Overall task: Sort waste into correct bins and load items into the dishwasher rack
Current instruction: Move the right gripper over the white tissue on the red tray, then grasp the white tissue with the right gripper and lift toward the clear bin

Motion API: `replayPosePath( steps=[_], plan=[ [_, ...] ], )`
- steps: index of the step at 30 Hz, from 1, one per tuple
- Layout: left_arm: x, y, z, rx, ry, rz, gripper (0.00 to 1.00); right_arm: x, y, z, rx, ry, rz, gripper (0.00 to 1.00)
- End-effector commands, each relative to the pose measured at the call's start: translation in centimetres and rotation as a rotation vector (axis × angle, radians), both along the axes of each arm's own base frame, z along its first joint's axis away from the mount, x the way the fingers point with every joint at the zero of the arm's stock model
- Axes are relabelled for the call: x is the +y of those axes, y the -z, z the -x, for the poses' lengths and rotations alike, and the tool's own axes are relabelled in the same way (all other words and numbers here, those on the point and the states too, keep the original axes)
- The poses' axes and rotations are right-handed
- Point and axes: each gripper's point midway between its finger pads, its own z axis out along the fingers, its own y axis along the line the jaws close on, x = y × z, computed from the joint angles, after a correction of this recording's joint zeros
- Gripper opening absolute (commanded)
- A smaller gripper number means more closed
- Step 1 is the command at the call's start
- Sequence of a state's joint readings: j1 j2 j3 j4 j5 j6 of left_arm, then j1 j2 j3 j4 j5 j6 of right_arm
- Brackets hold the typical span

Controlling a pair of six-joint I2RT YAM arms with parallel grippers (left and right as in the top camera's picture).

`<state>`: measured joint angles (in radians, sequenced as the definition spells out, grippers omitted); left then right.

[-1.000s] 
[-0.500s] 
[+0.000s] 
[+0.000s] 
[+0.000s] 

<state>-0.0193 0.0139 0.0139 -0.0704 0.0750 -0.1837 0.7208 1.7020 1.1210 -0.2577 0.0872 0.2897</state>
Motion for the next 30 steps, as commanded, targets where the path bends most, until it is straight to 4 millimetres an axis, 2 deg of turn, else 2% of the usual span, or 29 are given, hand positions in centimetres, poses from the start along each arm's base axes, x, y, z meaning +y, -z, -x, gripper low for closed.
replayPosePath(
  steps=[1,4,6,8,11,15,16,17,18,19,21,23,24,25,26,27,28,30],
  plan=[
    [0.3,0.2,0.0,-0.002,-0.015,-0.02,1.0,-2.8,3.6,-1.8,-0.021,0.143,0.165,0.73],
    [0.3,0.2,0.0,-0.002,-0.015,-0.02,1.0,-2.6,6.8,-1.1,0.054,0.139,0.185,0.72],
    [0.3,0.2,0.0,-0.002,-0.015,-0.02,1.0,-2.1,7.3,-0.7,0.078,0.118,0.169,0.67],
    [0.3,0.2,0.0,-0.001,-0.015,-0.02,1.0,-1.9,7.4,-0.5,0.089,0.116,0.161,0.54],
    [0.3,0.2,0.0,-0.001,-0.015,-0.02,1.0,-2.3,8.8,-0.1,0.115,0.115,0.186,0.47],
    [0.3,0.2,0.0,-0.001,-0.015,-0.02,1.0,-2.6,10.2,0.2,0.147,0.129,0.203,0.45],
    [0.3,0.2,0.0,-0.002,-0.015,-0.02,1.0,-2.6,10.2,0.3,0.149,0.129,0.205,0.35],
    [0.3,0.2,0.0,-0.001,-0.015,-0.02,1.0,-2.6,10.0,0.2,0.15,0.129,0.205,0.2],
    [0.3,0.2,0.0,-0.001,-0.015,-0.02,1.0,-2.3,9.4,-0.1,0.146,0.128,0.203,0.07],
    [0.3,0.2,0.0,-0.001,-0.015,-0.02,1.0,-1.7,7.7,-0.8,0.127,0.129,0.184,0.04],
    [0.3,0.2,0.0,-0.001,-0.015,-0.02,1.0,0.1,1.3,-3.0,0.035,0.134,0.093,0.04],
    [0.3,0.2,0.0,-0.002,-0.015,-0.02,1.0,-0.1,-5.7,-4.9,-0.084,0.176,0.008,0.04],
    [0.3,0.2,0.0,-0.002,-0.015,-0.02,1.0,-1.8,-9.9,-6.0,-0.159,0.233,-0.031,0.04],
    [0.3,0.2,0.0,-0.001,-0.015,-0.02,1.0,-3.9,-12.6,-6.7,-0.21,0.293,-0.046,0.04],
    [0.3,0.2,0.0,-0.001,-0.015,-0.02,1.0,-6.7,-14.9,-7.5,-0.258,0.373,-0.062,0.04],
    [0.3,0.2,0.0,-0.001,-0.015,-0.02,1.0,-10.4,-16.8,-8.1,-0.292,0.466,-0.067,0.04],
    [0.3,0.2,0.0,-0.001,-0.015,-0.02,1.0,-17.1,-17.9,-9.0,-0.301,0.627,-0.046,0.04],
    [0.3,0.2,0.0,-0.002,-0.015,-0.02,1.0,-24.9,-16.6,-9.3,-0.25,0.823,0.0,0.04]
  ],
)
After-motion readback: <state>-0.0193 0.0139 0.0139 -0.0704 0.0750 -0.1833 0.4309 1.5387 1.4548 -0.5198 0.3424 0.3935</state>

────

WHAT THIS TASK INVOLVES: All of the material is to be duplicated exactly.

OUTPUT OF THE EXERCISE:
Overall task: Sort waste into correct bins and load items into the dishwasher rack
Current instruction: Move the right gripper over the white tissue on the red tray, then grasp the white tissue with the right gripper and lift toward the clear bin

Motion API: `replayPosePath( steps=[_], plan=[ [_, ...] ], )`
- steps: index of the step at 30 Hz, from 1, one per tuple
- Layout: left_arm: x, y, z, rx, ry, rz, gripper (0.00 to 1.00); right_arm: x, y, z, rx, ry, rz, gripper (0.00 to 1.00)
- End-effector commands, each relative to the pose measured at the call's start: translation in centimetres and rotation as a rotation vector (axis × angle, radians), both along the axes of each arm's own base frame, z along its first joint's axis away from the mount, x the way the fingers point with every joint at the zero of the arm's stock model
- Axes are relabelled for the call: x is the +y of those axes, y the -z, z the -x, for the poses' lengths and rotations alike, and the tool's own axes are relabelled in the same way (all other words and numbers here, those on the point and the states too, keep the original axes)
- The poses' axes and rotations are right-handed
- Point and axes: each gripper's point midway between its finger pads, its own z axis out along the fingers, its own y axis along the line the jaws close on, x = y × z, computed from the joint angles, after a correction of this recording's joint zeros
- Gripper opening absolute (commanded)
- A smaller gripper number means more closed
- Step 1 is the command at the call's start
- Sequence of a state's joint readings: j1 j2 j3 j4 j5 j6 of left_arm, then j1 j2 j3 j4 j5 j6 of right_arm
- Brackets hold the typical span

Controlling a pair of six-joint I2RT YAM arms with parallel grippers (left and right as in the top camera's picture).

`<state>`: measured joint angles (in radians, sequenced as the definition spells out, grippers omitted); left then right.

[-1.000s] 
[-0.500s] 
[+0.000s] 
[+0.000s] 
[+0.000s] 

<state>-0.0193 0.0139 0.0139 -0.0704 0.0750 -0.1837 0.7208 1.7020 1.1210 -0.2577 0.0872 0.2897</state>
Motion for the next 30 steps, as commanded, targets where the path bends most, until it is straight to 4 millimetres an axis, 2 deg of turn, else 2% of the usual span, or 29 are given, hand positions in centimetres, poses from the start along each arm's base axes, x, y, z meaning +y, -z, -x, gripper low for closed.
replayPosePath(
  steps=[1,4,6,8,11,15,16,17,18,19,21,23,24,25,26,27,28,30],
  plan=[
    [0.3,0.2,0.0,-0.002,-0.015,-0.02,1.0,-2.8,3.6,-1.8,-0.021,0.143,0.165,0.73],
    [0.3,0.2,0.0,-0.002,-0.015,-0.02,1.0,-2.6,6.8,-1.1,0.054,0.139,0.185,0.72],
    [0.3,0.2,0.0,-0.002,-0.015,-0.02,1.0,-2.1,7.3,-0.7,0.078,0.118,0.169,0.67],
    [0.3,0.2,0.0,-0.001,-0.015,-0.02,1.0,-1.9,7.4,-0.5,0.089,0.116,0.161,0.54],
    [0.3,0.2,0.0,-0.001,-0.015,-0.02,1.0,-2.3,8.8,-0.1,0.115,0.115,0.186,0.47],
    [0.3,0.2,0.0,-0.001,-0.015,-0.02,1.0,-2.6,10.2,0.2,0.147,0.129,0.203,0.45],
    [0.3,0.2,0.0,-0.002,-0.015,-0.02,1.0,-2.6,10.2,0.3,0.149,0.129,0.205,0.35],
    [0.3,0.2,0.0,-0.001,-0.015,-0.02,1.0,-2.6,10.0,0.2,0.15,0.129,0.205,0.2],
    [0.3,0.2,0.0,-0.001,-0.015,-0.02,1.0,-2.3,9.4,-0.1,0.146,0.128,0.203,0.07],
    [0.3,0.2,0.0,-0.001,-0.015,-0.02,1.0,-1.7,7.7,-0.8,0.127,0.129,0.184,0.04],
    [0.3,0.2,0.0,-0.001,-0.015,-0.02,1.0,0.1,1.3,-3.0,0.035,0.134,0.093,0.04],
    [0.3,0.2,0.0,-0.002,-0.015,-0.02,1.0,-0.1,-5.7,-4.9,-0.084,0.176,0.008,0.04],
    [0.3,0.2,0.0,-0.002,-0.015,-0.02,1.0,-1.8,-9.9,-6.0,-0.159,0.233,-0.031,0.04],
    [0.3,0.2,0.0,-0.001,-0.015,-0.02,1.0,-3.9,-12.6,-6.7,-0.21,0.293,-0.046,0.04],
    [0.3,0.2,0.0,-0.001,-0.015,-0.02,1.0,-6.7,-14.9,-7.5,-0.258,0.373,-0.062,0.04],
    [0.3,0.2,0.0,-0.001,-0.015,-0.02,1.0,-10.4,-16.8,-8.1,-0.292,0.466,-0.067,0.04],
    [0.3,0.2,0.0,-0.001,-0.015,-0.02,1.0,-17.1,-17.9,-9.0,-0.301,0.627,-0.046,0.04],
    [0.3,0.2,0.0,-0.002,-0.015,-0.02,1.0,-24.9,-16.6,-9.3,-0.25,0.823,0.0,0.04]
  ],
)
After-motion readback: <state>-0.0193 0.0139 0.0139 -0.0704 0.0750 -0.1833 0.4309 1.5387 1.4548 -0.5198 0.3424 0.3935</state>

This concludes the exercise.